The file is a sealed box. The first job is to open the box and find what’s inside — that box is called a container (the part of the filename you know: .mp4, .mkv, .mov). Inside the container are separate streams: a video track, an audio track, maybe subtitles. Prying them apart is called demuxing — think of it like a postal sorting office splitting one mixed mailbag into separate piles.

Each pile is still compressed. To turn it back into something you can see or hear, you run it through a codec — the word is just “coder/decoder” smashed together, the thing that compressed it and the thing that unpacks it. Only after the codec has done its work do you get raw images and raw sound, which then go to your graphics card and your speakers.

One thing the hosts hammer home: the filename lies. A file called .mp4 might actually be something else entirely. Most players, when they hit that mismatch, just break. VLC’s whole personality is that it doesn’t trust the filename — it looks inside and figures out what the file really is. That habit comes from its origin streaming video over a network, where packets arrive damaged and you have to play whatever you can salvage. As one of them put it:

“Everything in VLC is prepared to work with broken files. And it’s a philosophical idea from the beginning.”

Why compressing video is hard in a way zipping a file is not

Here is the key idea, and it is genuinely surprising. When you zip a document, nothing is lost — data goes in, the exact same data comes out. Video compression is not like that. It throws information away. On purpose. A lot of it.

“People don’t realize how compressed we do… when you move to video, you need one hundred times, two hundred times.”

How do you throw away 99% of the data and have it still look fine? The trick is that the only audience is the human eye, so you only need to keep what the eye notices. Imagine you have a camera panning across a sky. The clouds in the background barely change for thirty seconds — so why store them thirty times? Store them once and say “same as before” for every frame after. That is temporal compression (across time). Then within a single frame, a black wall is the same black in thousands of pixels — so don’t list every pixel, just say “this whole region is the same.” That is spatial compression (within one image).

They go further. Your eye is much better at noticing brightness than color, so video doesn’t even store pictures the way you’d expect (red-green-blue). It splits each image into brightness on one side and color on the other, then quietly halves the resolution of the color — and most people never see the difference. That one move alone shrinks the file by a third before any real compression even starts.

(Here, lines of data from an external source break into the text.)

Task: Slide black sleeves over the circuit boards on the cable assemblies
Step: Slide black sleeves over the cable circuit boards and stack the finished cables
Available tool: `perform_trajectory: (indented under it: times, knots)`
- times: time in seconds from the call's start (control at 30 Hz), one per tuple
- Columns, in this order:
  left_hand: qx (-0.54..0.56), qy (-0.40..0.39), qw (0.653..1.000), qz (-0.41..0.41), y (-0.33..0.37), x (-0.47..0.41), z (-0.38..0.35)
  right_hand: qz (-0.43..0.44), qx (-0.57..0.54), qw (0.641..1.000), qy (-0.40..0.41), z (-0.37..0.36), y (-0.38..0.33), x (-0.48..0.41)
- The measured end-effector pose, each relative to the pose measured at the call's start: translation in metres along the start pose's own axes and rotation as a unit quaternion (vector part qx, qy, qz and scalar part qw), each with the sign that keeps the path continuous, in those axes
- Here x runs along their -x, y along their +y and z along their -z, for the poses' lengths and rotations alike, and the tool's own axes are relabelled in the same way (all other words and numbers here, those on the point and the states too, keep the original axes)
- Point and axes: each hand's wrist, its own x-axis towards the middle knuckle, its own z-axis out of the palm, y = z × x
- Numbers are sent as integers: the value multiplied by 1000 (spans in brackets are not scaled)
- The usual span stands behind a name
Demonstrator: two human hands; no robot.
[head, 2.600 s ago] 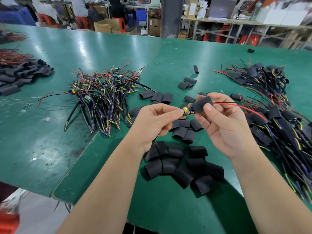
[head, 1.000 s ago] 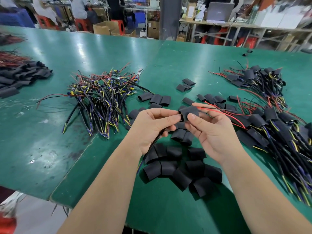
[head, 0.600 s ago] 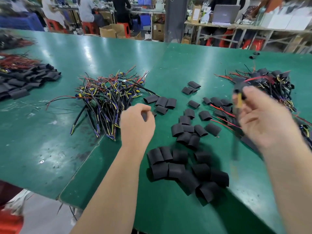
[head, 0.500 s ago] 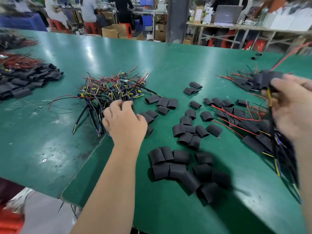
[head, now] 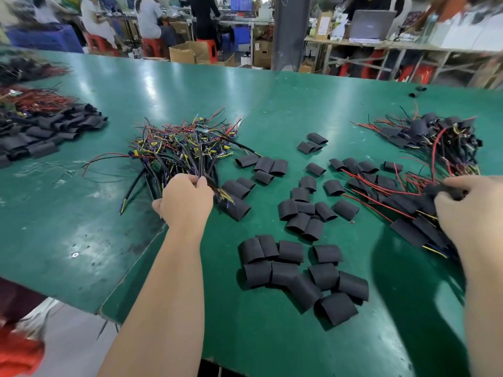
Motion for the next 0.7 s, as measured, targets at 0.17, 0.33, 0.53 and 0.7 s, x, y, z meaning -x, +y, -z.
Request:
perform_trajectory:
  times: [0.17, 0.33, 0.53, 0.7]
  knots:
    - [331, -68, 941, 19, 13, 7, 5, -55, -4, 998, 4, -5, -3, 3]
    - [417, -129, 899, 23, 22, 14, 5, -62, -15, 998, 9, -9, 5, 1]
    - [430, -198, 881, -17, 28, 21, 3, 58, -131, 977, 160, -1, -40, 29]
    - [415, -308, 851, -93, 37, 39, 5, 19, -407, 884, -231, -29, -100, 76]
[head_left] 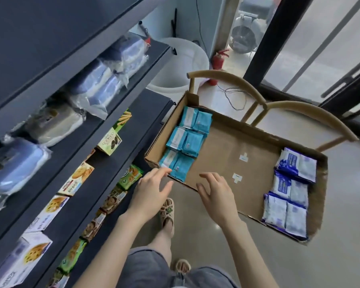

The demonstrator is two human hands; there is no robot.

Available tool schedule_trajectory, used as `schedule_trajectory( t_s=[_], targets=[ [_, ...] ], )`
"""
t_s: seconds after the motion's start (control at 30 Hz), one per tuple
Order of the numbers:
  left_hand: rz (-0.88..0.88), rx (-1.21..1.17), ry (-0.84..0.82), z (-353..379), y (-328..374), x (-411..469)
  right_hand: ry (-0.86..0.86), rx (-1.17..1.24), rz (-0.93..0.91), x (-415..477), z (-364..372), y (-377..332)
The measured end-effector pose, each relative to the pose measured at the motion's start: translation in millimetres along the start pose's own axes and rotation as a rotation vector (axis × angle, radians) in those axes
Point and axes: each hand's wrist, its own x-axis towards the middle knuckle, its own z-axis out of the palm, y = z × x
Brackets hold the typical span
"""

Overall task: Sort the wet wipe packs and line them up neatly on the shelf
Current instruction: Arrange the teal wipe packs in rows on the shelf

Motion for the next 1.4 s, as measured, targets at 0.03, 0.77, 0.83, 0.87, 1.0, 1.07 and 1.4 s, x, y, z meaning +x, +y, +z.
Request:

There’s a beautiful structure underneath this, worth slowing down for. Frames come in three flavors:

An I-frame is a complete picture, like a single JPEG. You can start watching from one.
A P-frame is a predicted frame — it doesn’t store a full picture, just the instruction “take blocks 5, 7, and 42 from the previous frame, and here’s the little bit that changed.”
A B-frame is the mind-bending one. It can depend on a frame in the future. To decode it, the player has to peek ahead, decode a later frame first, then come back. The order frames are decoded in is not the order you watch them.

“B-frames can depend on frames that are coming in the future… the decoding order is not the same as the display order.”

That all of this happens flawlessly, billions of times a day, on machines made by different manufacturers — and they all produce bit-for-bit identical results — is, as they keep saying, quietly miraculous. (That guarantee, called bit exactness, was a hard-won lesson; the 1990s MPEG-2 standard didn’t require it, and they call that one of the industry’s big mistakes.)

FFmpeg and VLC: a binary star system

So where do these two famous projects sit? FFmpeg is the engine room — the low-level library of codecs, muxers, and filters. It’s inside everything: Chrome, smart TVs, OBS, and yes, VLC. There’s also a command-line tool, also called ffmpeg, so powerful that people describe it as a programming language in its own right — you can do After Effects-style video editing with a single (sometimes thousand-character) line of text. So many people use AI now just to generate FFmpeg commands, because the option list is overwhelming.

VLC is the player most people actually see — the orange cone. The two are not competitors and not the same thing. The analogy they use: VLC is to FFmpeg as Android is to Linux. They depend on each other and grew up together — a “binary star system.” A common online jab is “VLC is just FFmpeg inside doing the real work,” and both hosts push back firmly: they feed each other. (VLC also leans on another VideoLAN project, x264, the open-source encoder behind a huge share of the H.264 video on the internet.)

What’s philosophically lovely, one host notes: your grandmother’s home video and a trillion-dollar corporation run on the exact same technology stack. FFmpeg democratized something that in the 1990s required equipment the size of a car costing hundreds of thousands of dollars. The podcast and YouTube revolutions happened partly because this got free.

The open-source story, and the cheesecake

When they explain what “open source” means, JB reaches for food. A normal company sells you the finished cheesecake. Open source gives you the cheesecake, the recipe, instructions for building the oven, and permission to change the recipe and sell your own version. Software, after all, is just a very long recipe — a normal program is tens of billions of tiny instructions instead of the dozen steps in grandma’s recipe.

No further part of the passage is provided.